Fragmented

The existentialists, remember, used to put scenes in their plays to remind you that you were indeed watching a play.  In keeping with their philosophy, there was no reason to fool yourself.  Meanwhile, movies seldom break the fourth wall, immersing you in a story that, if done right, will keep your eyes firmly on the screen.  With home based media, however, we’ve all become existentialists.  (Of course, some of us had made that move before the internet even began.)  When we watch movies we always have that “pause” button nearby in case an important call, text, or tweet comes through.  We can always rejoin it later.  Life has become so fractured, so busy, that an unbroken two hours is a rarity.  I see the time-stamps on my boss’s emails.

While the existentialist side of me wants to nod approvingly, another part of me says we’ve lost something.  What does it mean to immerse ourselves into a story?  I know that when I put a book down it feels like unraveling threads at the site of a fresh tear in the fabric of consciousness.  Even the short story often has to be finished in pieces.  Poe, who knew much, wrote that short stories should be read in a single sitting.  All of mine have bookmarks tucked into them.  For a fiction-writer-wannabe like me, you need to feed the furnace.  To write short stories, you have to read short stories.  Novels must be spread over several weeks.  Some can take months.  I would like long novels again if time weren’t so short.  Presses are even encouraging authors to write short books.  Readers want things in snippets.
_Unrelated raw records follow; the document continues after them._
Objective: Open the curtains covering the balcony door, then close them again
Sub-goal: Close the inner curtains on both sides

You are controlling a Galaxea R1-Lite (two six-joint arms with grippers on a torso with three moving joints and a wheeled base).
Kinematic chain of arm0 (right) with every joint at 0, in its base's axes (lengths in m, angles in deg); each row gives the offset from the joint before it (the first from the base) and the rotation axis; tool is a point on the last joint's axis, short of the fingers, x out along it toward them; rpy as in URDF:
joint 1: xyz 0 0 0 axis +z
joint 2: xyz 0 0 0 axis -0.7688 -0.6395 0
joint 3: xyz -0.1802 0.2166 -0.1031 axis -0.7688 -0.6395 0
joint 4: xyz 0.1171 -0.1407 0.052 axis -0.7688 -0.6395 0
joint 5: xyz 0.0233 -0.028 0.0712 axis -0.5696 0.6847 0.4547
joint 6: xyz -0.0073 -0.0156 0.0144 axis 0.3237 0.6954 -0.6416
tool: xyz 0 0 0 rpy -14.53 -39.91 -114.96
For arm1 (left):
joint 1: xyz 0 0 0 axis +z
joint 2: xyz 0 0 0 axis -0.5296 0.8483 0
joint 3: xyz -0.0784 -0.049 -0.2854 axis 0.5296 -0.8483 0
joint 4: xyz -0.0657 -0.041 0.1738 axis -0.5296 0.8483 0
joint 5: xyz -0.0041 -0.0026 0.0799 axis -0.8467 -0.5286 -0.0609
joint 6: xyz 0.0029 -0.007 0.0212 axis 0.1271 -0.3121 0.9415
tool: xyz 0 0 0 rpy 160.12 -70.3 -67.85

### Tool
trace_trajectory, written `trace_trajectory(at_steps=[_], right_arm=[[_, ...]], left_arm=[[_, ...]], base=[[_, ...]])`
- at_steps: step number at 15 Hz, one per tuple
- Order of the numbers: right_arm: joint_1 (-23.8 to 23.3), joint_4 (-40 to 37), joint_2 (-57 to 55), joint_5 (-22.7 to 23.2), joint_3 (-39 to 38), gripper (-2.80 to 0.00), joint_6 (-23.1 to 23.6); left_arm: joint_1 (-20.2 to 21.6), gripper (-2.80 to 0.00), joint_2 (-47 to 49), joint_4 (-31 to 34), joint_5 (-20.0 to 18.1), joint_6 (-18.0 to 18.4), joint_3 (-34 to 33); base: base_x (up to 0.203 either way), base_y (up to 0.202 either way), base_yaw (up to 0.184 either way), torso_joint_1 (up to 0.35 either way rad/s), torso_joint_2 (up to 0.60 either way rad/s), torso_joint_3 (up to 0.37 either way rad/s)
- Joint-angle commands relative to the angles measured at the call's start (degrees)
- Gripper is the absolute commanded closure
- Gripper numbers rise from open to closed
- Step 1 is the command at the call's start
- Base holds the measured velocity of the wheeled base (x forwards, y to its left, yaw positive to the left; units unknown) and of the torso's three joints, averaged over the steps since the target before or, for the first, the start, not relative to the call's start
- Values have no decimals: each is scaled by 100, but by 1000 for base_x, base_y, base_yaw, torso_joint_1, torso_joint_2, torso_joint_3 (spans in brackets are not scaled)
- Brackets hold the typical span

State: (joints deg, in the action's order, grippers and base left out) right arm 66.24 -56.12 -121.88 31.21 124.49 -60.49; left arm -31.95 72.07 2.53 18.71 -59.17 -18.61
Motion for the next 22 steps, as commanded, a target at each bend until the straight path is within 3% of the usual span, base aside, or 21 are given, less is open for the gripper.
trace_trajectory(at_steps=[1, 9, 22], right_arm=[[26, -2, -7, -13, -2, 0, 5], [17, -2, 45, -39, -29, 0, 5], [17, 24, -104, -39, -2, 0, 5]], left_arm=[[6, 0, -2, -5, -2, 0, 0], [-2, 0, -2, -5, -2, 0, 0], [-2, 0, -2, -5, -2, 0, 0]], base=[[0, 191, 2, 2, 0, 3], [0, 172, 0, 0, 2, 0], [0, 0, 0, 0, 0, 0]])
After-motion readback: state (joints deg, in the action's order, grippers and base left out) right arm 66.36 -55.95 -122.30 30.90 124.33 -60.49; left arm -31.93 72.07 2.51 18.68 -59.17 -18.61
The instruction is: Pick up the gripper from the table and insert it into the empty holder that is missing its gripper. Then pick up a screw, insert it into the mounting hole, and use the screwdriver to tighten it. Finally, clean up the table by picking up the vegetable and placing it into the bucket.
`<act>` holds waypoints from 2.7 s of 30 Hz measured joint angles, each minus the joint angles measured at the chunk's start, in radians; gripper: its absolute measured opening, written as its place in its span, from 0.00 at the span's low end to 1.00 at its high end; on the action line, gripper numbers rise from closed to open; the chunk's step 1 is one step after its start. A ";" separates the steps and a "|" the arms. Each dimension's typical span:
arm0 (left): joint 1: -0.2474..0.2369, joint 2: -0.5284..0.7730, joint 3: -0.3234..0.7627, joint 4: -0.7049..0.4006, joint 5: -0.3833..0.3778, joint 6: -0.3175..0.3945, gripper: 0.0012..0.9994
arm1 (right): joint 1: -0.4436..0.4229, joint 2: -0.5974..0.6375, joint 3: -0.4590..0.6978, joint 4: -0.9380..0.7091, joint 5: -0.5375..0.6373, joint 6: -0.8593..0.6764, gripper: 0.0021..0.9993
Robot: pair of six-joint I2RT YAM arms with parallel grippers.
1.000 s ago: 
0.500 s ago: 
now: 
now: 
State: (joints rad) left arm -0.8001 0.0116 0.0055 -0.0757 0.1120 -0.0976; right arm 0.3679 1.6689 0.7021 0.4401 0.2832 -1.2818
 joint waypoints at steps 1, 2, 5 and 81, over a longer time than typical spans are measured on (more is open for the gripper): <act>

Perhaps all this fragmentation is why I enjoy jigsaw puzzles so much.  Part of the thrill is remembering several places in the picture simultaneously.  Being able to pick up where you left off.  I limit my puzzle work to the period of the holidays when I can take more than one day off work in a row and the lawn doesn’t require attention and those trees that you just can’t seem to get rid of don’t require monitoring.  But puzzles are designed for interruption.  Movies and short stories are intended to engage you for a limited, unbroken period.  The real problem is that we’ve allowed our time to become so fragmented.  A creative life will always leave several things undone by its very nature.  Other forces, mostly economic, will demand more and more time.  The best response, it seems to me, is to be existentialist about it.

Photo by Hans-Peter Gauster on Unsplash

Puzzling Traditions

Like most families, we have tried over the years to develop our own holiday traditions.  These, like all things, evolve.  When I was a professor the semester break meant, after a flurry of grading, a month of a more relaxed schedule.  We would travel to family outside of Wisconsin every year, and worked on what a “usual” holiday might look like for our small family in the remaining time at home.  Now that I work for a company, and my wife works for a company, the holiday break is severely curtailed, but it has allowed us the opportunity to invent our own traditions.  One of them is to put together a quality jigsaw puzzle on Christmas Day.  (Two of these puzzles were destroyed in the flood that ruined so many books, and will need to be replaced eventually.)

I’m aware how nerdy puzzle-solving might sound.  I’m not spending the day out riding an ATV through the woods, discharging a firearm, or watching sports on television.  Piecing together a puzzle is a quieter pursuit, and the puzzles we have are of quality artworks, and completing one makes it feel like all is right with the world for a little while.  As with most things on this blog, it also serves as a metaphor.  Yesterday as we watched the movie The Man Who Invested Christmas (which portrays very well the life of those who try to write; the exception being that Dickens had little trouble finding publishers and the benefit of early success), it occurred to me that as we put together the puzzle of our lives, we do so with the box top missing.  We don’t know what the picture is.  Slowly some sections start to come together, but overall, we don’t know what we’re doing.

Long ago I learned the folly of planning out a life.  Moving forward is good, yes, and making plans wise.  You cannot, however, know the way those plans might fit elsewhere in this decades-long unfinished puzzle.  There’a a fairly large section of mine called Nashotah House.  I would never have planned that intentionally, and thinking back, it was being there that renewed my interest in horror.  I thought I’d be at a university where I might continue my research into ancient deities and how the world of biblical Israel developed its own conception of that world.  That’s what I thought the cover of the box would look like.  Instead I’ve found myself editing the books that others write and using the scant time left over to write my own, on a topic far different than that in which I earned an advanced degree.  As the last piece slips into the puzzle, I feel a sense of accomplishment.  I may not have done much, but I’ve used the limited time off to step back and try to take, however briefly, the larger view.